定時巡回・随時対応型訪問介護看護が、地域包括ケアシステムを支える基礎的サービスとして位置づけられている理由は、サービス付き高齢者向け住宅に住み替えた要介護者等が、24時間巡回できるサービスを利用することで、その生活を支えることができると考えられているからだ。
同時にこのことは、暮らしの場と分離したケアサービスが、地域包括ケアシステムの基礎をなしているという意味だから、ケアサービスが提供されていない時間は、ある程度の自助努力と自己責任が求められるということになる。
こうした状況下で、加齢に伴う老衰などが進行し終末期を迎えるときに、サービス付き高齢者向け住宅の中で、どのように支援体制を組んで、利用者ニーズに応えることができるだろうかという問題が生じるだろう。
サービス付き高齢者向け住宅は増え続けているが、この住宅は前回の介護保険制度改正と同じ時期に、「高齢者住まい法」が改正されて作られたものだから、本格的な建設〜住み替えは、平成24年度からということになる。つまりそこに住んでいる人は、まだ元気な人が多いのではないだろうか?
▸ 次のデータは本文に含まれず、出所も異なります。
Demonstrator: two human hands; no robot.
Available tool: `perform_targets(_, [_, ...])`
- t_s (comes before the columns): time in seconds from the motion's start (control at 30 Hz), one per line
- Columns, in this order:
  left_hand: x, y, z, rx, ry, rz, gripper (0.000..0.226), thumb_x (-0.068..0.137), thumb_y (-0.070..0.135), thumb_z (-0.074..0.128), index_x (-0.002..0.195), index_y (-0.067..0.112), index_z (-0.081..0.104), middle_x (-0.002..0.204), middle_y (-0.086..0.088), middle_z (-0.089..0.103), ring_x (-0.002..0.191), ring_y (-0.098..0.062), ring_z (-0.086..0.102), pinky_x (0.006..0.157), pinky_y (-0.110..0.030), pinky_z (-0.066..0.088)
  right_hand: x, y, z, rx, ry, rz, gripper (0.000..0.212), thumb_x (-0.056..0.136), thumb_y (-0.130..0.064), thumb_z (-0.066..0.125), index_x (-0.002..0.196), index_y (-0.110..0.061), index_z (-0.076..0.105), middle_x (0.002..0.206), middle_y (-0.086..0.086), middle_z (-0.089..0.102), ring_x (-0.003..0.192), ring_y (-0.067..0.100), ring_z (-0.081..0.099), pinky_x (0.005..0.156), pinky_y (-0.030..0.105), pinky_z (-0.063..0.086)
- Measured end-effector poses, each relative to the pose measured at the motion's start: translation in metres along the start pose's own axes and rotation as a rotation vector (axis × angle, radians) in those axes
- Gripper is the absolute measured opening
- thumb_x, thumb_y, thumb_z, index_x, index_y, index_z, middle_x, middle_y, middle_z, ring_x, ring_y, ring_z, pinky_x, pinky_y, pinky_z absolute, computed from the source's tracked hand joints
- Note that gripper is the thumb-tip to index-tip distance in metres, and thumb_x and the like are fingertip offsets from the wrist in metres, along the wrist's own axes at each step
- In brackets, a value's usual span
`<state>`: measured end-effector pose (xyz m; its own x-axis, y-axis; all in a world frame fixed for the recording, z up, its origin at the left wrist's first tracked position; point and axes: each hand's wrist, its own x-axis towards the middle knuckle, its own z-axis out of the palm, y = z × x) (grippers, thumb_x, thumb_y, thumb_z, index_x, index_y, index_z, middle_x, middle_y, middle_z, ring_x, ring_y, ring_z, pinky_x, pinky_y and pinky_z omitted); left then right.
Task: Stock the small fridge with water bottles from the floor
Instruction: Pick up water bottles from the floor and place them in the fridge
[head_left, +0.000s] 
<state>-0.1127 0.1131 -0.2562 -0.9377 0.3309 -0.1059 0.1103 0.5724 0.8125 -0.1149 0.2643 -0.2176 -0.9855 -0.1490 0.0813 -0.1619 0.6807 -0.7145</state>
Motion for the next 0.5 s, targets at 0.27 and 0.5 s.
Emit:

よってそこで看取るというケースは、まだ少ないものと思えるが、サービス的高齢者向け住宅に住み替えた高齢者が、そこで年を重ねるにつれて、終末期を迎えざるを得ない人々が増えていくものと思える。その時に、住まいとケアが分離した場所で、どのような看取り介護の支援体制が構築できるのかは今後の大きな問題となるだろう。
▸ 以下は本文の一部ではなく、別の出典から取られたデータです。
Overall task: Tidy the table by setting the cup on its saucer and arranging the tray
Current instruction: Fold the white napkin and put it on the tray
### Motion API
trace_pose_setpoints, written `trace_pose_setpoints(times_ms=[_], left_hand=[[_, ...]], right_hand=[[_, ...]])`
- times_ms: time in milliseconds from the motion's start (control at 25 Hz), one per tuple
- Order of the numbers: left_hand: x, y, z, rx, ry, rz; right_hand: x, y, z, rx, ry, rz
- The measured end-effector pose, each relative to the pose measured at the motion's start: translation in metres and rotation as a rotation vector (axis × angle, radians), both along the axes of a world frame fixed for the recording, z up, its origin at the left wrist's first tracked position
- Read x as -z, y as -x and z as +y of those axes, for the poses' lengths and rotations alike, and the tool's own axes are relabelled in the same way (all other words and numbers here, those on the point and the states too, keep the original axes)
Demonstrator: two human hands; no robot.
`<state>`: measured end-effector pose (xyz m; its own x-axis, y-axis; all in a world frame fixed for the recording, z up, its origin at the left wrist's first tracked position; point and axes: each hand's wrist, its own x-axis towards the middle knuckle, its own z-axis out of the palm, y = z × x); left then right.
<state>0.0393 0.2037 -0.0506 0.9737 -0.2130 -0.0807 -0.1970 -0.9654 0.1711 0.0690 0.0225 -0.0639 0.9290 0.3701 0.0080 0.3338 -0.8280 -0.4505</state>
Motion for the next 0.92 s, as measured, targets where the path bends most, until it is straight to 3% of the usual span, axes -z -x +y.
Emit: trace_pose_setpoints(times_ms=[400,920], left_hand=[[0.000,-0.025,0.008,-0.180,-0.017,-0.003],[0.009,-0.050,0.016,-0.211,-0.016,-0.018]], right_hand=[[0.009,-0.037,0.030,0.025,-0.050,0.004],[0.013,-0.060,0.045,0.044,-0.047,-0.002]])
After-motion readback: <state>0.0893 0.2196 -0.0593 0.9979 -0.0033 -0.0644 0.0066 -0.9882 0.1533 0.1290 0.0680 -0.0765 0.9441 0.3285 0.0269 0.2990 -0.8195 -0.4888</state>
加齢に伴う新たなニーズに応じて、せっかくサービス付き高齢者向け住宅に住み替えたのに、終末期に近づくにつれそこでの支援は難しいとされて、死に場所を求めるというだけのために、さらなる住み替えが求められるとしたら、これは大問題だろう。そうしたことがあれば、サービス付き高齢者向け住宅とは高齢期の安心できる居所にはなり得ない。
そういう意味でも、サービス付き高齢者向け住宅は、終末期のケアについてきちんとした理念を持って、適切な支援システムを構築して、利用者を受け入れてほしいと思う。外部のサービスを使って終末期の支援はできるということだけでは、単にそこが死に場所になって、本当の意味での「終末期支援」・「看取り介護」が行われず、安心できない苦痛の終末期が作られだけの結果になる恐れがある。
地域包括ケアシステムにおける今後の検討のための論点という報告書では、『毎日、誰かが訪問してきて様子は見ているが、翌日になったら一人で亡くなっていたといった最期も珍しいことではなくなるだろう。』、『常に「家族に見守られながら自宅で亡くなる」わけではないことを、それぞれの住民が理解した上で在宅生活を選択する必要がある。 』として、これからの社会で高齢期を迎え、やがて終末期を迎える人々に、覚悟を求めているが、これはサービス付き高齢者向け住宅で、外部サービスを利用しながら終末期を過ごす人々人も求められる覚悟なのだろう。
その中でいかに安心と安全の「看取り介護」が実現するのかは、サービス付き高齢者向け住宅の、経営と運営の考え方そのものに委ねられてしまう可能性が高い。
自社サービスのケアマネを担当にして、併設の介護サービス事業者しか利用しないことを、入居条件にするようなサービス付き高齢者向け住宅で、終末期にそのような安心と安全の看取りができるだろうかという観点からも、住み替えの場所の選択が必要になる。それができるようになることが社会全体としては望まれるであろう。
サービス競争は、価格と住環境のみならず、住み替えることによって、利用者の選択肢が狭められることはないという観点から行われるようになるのが、市民レベルでは望ましいといえるし、選ぶ側もそうした観点を重要な選択要素とする意識が必要だ。
自宅で暮らしていた時にできていたことが、サービス付き高齢者向け住宅に住み替えることによって、入居の契約条項によりできなくなることはないかということを、住み替える前に十分に検討して、住み替え場所を選択してほしいと思う。